◆ What you are asked to do
Transcribe only part of the material below: the lines from the one containing "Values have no" through the one containing "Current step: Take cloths", inclusive, exactly as written.
Content starts
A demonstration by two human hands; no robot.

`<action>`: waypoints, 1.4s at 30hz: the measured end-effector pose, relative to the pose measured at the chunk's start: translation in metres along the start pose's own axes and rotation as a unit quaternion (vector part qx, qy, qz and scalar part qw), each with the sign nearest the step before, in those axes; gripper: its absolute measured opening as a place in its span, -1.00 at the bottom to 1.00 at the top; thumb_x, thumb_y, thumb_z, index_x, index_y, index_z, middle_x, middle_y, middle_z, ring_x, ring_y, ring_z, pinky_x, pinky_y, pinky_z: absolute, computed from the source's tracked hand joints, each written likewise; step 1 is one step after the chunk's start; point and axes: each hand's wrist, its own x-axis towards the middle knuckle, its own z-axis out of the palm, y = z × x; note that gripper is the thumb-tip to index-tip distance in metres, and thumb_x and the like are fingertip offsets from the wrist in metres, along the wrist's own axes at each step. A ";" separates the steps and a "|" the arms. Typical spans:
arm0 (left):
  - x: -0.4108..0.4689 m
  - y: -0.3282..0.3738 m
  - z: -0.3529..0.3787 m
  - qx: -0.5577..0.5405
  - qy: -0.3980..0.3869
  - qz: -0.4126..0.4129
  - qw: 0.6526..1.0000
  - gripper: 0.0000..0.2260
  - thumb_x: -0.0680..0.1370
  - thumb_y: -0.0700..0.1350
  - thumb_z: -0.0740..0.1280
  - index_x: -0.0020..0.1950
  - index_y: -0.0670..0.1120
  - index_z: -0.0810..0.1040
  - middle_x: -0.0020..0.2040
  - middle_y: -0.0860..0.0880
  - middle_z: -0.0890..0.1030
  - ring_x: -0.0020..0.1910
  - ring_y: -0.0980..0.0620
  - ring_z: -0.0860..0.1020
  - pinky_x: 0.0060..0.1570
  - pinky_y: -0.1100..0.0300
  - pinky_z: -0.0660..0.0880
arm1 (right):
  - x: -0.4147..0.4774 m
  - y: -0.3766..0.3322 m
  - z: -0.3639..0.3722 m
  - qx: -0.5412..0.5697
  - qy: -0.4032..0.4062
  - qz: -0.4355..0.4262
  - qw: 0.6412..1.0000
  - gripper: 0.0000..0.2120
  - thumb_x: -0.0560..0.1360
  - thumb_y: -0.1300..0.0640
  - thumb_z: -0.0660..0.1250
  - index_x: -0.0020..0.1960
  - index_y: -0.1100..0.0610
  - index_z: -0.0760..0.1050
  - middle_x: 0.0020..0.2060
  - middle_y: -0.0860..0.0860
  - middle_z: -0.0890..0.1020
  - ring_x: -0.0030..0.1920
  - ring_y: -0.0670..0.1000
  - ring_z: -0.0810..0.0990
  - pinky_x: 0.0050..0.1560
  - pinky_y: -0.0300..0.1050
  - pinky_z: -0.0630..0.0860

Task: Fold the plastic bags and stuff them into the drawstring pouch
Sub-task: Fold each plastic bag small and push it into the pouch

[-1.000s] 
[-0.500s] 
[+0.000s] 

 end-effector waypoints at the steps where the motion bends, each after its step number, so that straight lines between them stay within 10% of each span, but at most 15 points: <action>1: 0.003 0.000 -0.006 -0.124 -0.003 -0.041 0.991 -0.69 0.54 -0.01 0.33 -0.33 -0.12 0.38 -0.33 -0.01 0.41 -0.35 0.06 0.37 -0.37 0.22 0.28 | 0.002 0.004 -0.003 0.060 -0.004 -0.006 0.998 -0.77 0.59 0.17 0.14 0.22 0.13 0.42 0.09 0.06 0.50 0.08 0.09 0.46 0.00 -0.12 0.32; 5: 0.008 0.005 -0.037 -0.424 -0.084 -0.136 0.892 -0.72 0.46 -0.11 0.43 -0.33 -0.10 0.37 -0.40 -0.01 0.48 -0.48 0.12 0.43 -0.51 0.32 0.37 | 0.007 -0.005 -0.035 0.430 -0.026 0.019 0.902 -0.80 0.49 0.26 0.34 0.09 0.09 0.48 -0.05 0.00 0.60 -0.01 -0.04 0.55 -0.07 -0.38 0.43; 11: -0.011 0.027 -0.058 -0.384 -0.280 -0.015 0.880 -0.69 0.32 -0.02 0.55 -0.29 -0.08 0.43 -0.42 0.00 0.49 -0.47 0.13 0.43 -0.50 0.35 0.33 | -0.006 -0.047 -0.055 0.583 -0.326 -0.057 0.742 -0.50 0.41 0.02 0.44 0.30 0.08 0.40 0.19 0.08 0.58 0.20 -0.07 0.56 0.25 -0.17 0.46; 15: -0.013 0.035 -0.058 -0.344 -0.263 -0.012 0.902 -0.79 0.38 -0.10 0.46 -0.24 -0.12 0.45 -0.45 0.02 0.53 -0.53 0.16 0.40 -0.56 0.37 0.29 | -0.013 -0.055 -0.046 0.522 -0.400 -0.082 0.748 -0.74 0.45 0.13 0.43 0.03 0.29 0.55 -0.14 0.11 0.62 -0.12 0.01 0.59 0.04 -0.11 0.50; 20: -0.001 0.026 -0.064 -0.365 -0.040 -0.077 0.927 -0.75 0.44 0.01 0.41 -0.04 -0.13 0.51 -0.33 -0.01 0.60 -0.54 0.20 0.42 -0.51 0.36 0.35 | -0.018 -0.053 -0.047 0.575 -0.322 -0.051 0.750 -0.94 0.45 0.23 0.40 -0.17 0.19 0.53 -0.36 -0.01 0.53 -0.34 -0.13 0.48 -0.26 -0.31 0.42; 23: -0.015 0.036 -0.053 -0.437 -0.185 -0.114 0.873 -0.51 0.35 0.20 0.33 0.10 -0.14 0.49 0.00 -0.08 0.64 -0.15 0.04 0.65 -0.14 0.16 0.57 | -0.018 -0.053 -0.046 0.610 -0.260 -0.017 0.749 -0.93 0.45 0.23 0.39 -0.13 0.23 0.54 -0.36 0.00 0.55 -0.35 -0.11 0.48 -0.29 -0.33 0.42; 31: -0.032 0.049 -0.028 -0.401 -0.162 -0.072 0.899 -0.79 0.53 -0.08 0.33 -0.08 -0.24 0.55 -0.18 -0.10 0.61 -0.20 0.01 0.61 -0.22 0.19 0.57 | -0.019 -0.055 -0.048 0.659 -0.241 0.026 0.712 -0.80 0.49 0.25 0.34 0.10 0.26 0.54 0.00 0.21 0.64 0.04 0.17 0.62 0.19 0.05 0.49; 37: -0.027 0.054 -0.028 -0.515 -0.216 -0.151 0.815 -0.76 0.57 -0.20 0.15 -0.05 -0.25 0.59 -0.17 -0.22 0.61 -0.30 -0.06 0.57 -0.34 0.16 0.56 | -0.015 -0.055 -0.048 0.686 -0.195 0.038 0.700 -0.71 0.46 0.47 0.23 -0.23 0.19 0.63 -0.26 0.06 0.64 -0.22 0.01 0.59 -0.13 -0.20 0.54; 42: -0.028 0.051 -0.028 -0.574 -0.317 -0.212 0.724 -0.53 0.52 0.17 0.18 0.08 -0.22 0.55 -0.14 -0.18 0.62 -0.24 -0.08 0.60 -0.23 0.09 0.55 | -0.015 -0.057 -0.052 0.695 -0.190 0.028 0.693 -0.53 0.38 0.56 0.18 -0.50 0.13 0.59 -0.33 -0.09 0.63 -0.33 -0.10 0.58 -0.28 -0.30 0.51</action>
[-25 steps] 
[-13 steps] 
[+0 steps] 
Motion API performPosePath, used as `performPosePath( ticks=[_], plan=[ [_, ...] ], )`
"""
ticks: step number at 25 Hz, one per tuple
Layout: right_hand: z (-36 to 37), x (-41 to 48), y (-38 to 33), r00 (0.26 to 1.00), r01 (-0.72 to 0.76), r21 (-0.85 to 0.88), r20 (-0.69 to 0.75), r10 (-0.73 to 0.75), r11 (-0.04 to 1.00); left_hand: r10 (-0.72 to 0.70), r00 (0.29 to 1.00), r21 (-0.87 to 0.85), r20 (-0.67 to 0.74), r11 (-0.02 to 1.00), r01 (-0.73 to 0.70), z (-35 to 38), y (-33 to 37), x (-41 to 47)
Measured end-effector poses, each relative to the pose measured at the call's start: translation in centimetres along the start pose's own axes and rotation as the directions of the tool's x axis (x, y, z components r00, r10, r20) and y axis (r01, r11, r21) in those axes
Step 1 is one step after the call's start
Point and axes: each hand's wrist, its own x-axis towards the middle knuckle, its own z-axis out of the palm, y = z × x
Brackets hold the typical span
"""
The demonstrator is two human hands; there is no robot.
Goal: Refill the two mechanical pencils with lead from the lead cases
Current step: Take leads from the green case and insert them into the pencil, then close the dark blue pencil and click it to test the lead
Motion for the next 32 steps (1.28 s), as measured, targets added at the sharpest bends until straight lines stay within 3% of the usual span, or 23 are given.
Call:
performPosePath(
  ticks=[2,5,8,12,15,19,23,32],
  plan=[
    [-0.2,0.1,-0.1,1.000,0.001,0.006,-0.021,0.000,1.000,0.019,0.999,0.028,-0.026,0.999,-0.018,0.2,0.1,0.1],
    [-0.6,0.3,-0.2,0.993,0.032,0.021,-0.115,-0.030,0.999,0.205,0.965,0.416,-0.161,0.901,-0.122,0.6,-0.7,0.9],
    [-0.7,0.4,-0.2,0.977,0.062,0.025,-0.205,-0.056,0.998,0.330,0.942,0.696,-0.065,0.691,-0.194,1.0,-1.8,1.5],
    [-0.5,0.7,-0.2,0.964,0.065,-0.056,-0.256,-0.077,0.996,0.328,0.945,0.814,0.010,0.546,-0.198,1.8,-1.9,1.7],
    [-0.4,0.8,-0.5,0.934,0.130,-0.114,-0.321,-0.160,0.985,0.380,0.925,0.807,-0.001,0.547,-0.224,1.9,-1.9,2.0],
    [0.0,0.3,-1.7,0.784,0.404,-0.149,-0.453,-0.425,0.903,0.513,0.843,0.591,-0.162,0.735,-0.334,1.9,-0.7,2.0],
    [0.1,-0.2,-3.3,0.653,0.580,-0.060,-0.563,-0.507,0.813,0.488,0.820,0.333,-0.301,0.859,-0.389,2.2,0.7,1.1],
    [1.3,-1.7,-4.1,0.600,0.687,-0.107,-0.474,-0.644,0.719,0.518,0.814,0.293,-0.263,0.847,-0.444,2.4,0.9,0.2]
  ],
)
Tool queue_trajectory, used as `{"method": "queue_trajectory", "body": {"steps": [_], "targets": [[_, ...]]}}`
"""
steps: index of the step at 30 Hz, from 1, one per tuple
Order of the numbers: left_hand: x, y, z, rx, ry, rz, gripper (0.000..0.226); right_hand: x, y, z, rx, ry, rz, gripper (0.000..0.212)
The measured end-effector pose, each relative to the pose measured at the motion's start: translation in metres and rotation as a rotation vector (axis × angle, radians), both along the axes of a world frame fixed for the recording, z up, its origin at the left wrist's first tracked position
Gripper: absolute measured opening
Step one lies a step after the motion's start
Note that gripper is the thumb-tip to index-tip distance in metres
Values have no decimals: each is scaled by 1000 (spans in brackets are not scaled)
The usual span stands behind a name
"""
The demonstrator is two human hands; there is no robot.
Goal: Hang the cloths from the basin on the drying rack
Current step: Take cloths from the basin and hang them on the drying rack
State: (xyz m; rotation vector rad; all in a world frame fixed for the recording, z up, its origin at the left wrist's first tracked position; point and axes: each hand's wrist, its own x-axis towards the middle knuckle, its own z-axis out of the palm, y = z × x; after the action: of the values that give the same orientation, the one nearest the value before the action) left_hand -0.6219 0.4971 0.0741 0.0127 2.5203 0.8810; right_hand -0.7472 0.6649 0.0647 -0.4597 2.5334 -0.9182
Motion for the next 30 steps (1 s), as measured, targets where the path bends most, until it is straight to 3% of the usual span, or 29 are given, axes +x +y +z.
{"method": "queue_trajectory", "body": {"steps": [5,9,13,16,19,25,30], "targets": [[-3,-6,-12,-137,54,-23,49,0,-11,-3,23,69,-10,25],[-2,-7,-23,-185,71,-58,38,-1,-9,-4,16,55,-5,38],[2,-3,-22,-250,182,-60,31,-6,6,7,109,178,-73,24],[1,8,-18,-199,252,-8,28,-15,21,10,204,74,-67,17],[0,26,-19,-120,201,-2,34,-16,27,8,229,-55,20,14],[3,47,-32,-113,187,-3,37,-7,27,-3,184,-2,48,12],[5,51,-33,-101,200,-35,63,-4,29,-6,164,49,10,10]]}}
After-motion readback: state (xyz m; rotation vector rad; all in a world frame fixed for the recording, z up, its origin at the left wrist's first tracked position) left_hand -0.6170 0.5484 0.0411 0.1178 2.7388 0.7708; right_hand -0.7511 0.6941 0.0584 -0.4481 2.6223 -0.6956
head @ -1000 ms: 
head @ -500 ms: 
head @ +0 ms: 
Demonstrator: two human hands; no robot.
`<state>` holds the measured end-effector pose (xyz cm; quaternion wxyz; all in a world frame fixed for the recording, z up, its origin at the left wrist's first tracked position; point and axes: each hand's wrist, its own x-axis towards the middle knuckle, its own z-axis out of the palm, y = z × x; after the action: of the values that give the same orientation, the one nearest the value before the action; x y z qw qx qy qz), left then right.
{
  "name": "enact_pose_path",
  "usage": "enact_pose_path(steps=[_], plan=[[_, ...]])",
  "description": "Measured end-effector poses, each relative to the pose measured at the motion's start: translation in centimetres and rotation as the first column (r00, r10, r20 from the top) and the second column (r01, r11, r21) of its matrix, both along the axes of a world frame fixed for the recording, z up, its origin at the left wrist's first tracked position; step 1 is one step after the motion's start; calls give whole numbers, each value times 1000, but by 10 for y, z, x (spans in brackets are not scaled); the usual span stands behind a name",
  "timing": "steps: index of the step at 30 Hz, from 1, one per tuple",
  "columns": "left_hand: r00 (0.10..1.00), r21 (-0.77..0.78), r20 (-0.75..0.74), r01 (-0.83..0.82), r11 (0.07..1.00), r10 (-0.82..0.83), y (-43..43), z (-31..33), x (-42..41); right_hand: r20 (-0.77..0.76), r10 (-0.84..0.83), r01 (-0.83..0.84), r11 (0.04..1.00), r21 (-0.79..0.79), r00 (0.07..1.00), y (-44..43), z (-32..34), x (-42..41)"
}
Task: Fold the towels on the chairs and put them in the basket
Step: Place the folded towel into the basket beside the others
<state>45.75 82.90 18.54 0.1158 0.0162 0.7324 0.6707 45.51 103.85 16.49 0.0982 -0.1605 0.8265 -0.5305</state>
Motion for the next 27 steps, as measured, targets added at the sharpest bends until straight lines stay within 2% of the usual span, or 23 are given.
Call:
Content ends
◆ Answer below
Values have no decimals: each is scaled by 1000 (spans in brackets are not scaled)
The usual span stands behind a name
"""
The demonstrator is two human hands; there is no robot.
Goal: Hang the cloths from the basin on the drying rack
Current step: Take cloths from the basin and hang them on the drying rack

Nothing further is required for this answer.